シャブで堕落した母、一方で娘は…

──昔は、ヤクザから助けてもらって人生が変わったなんて話は、よくありましたね。

「それほど自慢できる話じゃないですが、彼女の娘に関しては、いいことをしたなって思えます。母親の方は、その後、建設関係の会社をやっていた社長に囲われて、シャブの味を覚えてしまい堕落していきました。

 娘さんは道を間違わずに成長して、米軍基地で働くようになったんです。就職が決まった時、事務所に挨拶に来てくれて、基地で売っているプレミアもののお菓子などを差し入れてくれました。人助けの良さに気づけた瞬間でもありました」

*****

 過去のヤクザによる管理売春に関して、筆者は様々な事例を見聞きしてきた。もちろん、この女ヤクザ・西村まこさんが語ってくれた事例のように、たとえ、本人が自発的に売春したとしても、現代社会では容認されるものではない。

 コロナ禍頃から問題になったトクリュウの犯罪、若年女性の「搾取」を目的に、「騙して」、「売春」を強要している現状は、国連で「人身取引議定書」に定義された人身取引に該当する(2005年6月、国会において締結承認。人身取引行為を犯罪とすることを締約国に義務付ける等規定)。
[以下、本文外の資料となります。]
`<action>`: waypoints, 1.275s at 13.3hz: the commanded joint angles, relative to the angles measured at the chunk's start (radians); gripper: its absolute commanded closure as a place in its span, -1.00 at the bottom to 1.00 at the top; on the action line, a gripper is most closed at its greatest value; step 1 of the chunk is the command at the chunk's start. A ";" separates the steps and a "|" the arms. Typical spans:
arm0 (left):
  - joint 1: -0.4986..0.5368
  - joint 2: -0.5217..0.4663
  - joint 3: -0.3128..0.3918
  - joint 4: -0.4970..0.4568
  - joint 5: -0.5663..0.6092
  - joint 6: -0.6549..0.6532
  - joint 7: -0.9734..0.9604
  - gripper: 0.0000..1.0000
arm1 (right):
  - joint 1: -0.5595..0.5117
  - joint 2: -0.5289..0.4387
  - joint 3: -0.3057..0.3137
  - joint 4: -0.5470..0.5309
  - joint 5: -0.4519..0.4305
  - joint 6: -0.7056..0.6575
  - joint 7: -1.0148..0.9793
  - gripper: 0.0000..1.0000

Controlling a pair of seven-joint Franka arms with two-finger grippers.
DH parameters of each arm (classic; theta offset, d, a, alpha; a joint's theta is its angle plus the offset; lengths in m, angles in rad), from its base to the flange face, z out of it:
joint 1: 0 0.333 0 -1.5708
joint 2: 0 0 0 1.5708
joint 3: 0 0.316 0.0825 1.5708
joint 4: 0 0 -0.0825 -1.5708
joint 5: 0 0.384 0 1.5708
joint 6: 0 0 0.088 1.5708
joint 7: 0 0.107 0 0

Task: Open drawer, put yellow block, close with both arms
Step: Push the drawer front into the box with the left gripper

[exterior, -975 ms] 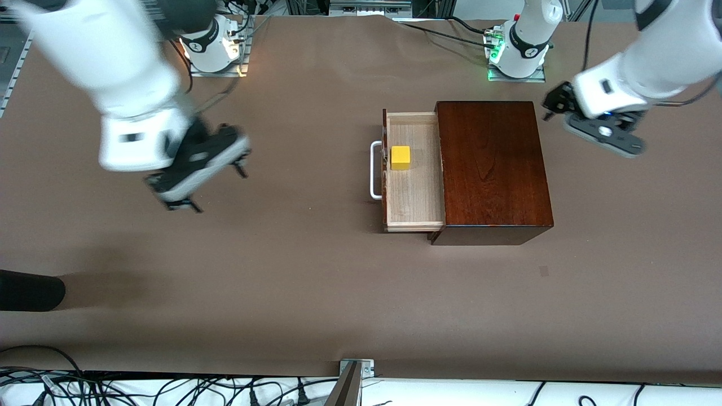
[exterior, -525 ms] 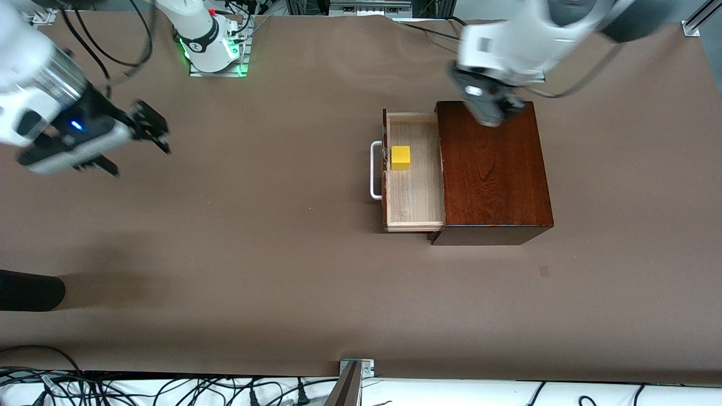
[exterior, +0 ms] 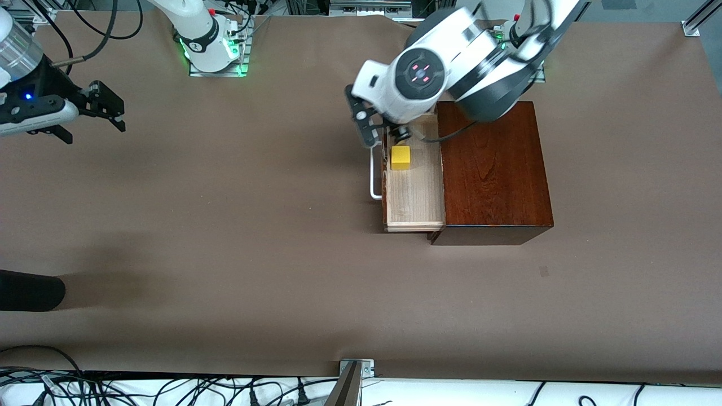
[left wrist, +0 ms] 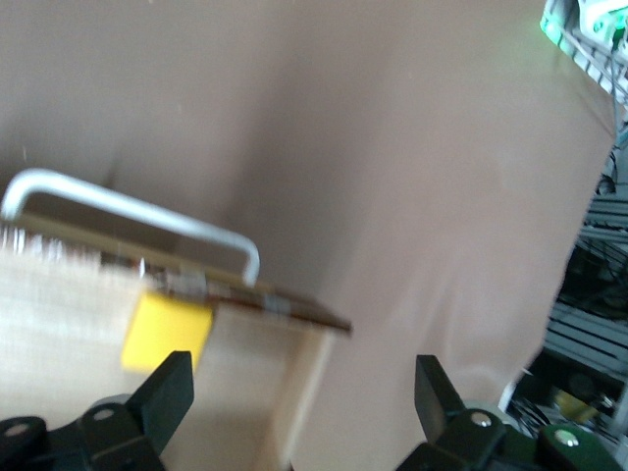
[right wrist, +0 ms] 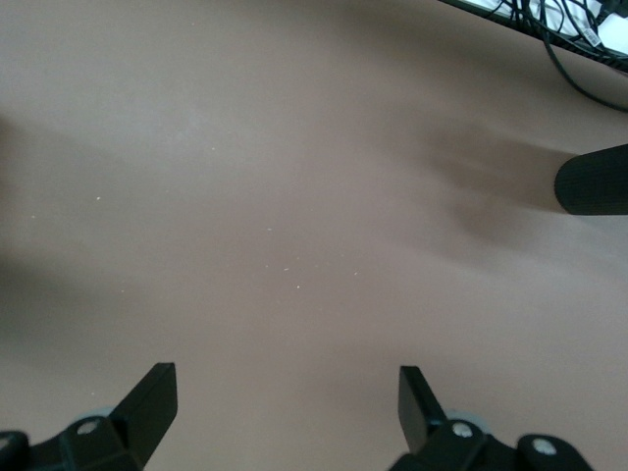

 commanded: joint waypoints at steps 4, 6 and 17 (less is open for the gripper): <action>-0.145 0.162 -0.002 0.020 0.278 0.279 0.215 -1.00 | -0.021 0.004 0.032 0.015 -0.017 0.016 0.026 -1.00; -0.156 0.220 -0.003 0.010 0.378 0.315 0.221 -1.00 | -0.017 0.007 0.045 0.042 -0.043 -0.001 0.029 -1.00; -0.068 0.187 0.012 -0.070 0.431 0.111 0.219 -1.00 | -0.024 0.090 0.046 0.104 -0.018 -0.030 0.052 -1.00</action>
 政府広報オンラインには、以下のような警告が掲載されている。

「18歳未満の児童の場合は、性的搾取、労働搾取、臓器摘出の目的で支配下に置いたり、引き渡したりすれば、金銭の授受や暴力、脅迫、詐欺などの手段が用いられない場合でも、『人身取引』とみなされます。これらの行為は、刑法の略取・誘拐罪や人身売買罪、児童福祉法違反の罪などの犯罪に該当することとなります」

 SNSが発達した現代、パパ活などによる安易な接触から人身売買の被害者になる可能性が否めない。青少年は、特に気を付けていただきたい。